2. The adjacent subblocks need not lie in the current macroblock. The subblocks to the left of the left-edge subblocks 0, 4, 8, and 12 are the right-edge subblocks 3, 7, 11, and 15, respectively, of the (already coded) macroblock immediately to the left. Similarly, the subblocks above the top-edge subblocks 0, 1, 2, and 3 are the bottom-edge subblocks 12, 13, 14, and 15 of the already-coded macroblock immediately above us.
3. For macroblocks on the top row or left edge of the image, some of the predictors will be non-existent. Such predictors are taken to have had the value `B_DC_PRED` which, perhaps conveniently, takes the value `0` in the enumeration above. A simple management scheme for these contexts might maintain a row of above predictors and four left predictors. Before decoding the frame, the entire row is initialized to `B_DC_PRED`; before decoding each row of macroblocks, the four left predictors are also set to `B_DC_PRED`. After decoding a macroblock, the bottom four subblock modes are copied into the row predictor (at the current position, which then advances to be above the next macroblock) and the right four subblock modes are copied into the left predictor.
4. Many macroblocks will of course be coded using a 16x16 luma prediction mode. For the purpose of predicting ensuing subblock modes (only), such macroblocks derive a subblock mode, constant throughout the macroblock, from the 16x16 luma mode as follows: `DC_PRED` uses `B_DC_PRED`, `V_PRED` uses `B_VE_PRED`, `H_PRED` uses `B_HE_PRED`, and `TM_PRED` uses `B_TM_PRED`.
5. Although we discuss interframe modes later, we remark here that, while interframes do use all the intra-coding modes described here and below, the subblock modes in an interframe are coded using a single constant probability array that does not depend on any context.
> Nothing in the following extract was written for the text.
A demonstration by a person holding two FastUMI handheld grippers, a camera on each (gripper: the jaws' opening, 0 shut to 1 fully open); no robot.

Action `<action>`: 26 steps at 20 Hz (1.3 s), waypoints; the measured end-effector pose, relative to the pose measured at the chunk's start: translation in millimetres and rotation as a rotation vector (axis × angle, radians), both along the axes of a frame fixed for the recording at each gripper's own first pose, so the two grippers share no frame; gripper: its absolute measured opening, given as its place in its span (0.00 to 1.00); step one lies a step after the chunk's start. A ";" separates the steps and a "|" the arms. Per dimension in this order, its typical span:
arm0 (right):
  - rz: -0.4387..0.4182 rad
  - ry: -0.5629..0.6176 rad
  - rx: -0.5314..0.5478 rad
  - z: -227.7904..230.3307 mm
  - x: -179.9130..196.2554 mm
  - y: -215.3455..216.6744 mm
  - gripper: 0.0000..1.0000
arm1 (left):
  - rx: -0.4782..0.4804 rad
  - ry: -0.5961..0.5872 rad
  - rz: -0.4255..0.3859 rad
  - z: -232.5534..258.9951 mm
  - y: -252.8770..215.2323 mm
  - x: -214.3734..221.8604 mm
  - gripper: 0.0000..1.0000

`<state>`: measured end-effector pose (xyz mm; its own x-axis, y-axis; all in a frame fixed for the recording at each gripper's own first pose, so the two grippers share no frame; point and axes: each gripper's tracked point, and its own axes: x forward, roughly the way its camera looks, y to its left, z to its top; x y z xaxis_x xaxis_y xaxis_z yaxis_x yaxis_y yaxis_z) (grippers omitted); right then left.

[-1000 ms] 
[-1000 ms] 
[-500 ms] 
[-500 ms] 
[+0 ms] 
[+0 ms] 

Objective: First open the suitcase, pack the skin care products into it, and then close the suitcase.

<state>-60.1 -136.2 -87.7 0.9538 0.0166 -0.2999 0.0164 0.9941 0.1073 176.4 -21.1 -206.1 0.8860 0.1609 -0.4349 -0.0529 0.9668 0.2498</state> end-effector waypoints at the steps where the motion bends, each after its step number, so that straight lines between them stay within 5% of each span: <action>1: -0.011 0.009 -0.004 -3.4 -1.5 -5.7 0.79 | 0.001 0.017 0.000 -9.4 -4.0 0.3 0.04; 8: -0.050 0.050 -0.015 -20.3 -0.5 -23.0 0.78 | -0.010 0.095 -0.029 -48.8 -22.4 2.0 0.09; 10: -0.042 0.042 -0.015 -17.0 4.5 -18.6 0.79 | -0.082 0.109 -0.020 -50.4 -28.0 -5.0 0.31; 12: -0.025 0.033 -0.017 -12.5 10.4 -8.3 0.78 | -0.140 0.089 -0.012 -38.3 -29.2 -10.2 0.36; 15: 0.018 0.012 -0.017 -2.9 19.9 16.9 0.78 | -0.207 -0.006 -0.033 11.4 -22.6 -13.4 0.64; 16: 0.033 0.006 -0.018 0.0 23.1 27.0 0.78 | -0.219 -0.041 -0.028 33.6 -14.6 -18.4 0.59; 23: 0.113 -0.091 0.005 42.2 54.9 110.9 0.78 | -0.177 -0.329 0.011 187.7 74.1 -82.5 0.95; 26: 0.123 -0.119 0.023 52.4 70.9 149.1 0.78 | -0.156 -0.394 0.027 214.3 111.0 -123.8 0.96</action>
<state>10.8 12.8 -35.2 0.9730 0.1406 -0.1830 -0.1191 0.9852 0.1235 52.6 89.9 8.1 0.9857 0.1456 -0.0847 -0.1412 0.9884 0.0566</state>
The dependence of subblock mode probability on the nearby subblock mode context is most easily handled using a three-dimensional constant array:
const Prob kf_bmode_prob [num_intra_bmodes] [num_intra_bmodes]
The outer two dimensions of this array are indexed by the already-coded subblock modes above and to the left of the current block, respectively. The inner dimension is a typical tree probability list whose indices correspond to the even indices of the `bmode_tree` above. The mode for the [[ j^(th) ]] luma subblock is then
Bmode = (intra_bmode) treed_read( d, bmode_tree, kf_bmode_prob
[A] [L]);
where the 4x4 Y subblock index [[ j ]] varies from `0` to `15` in raster order and `A` and `L` are the modes used above and to-the-left of the [[ j^(th) ]] subblock.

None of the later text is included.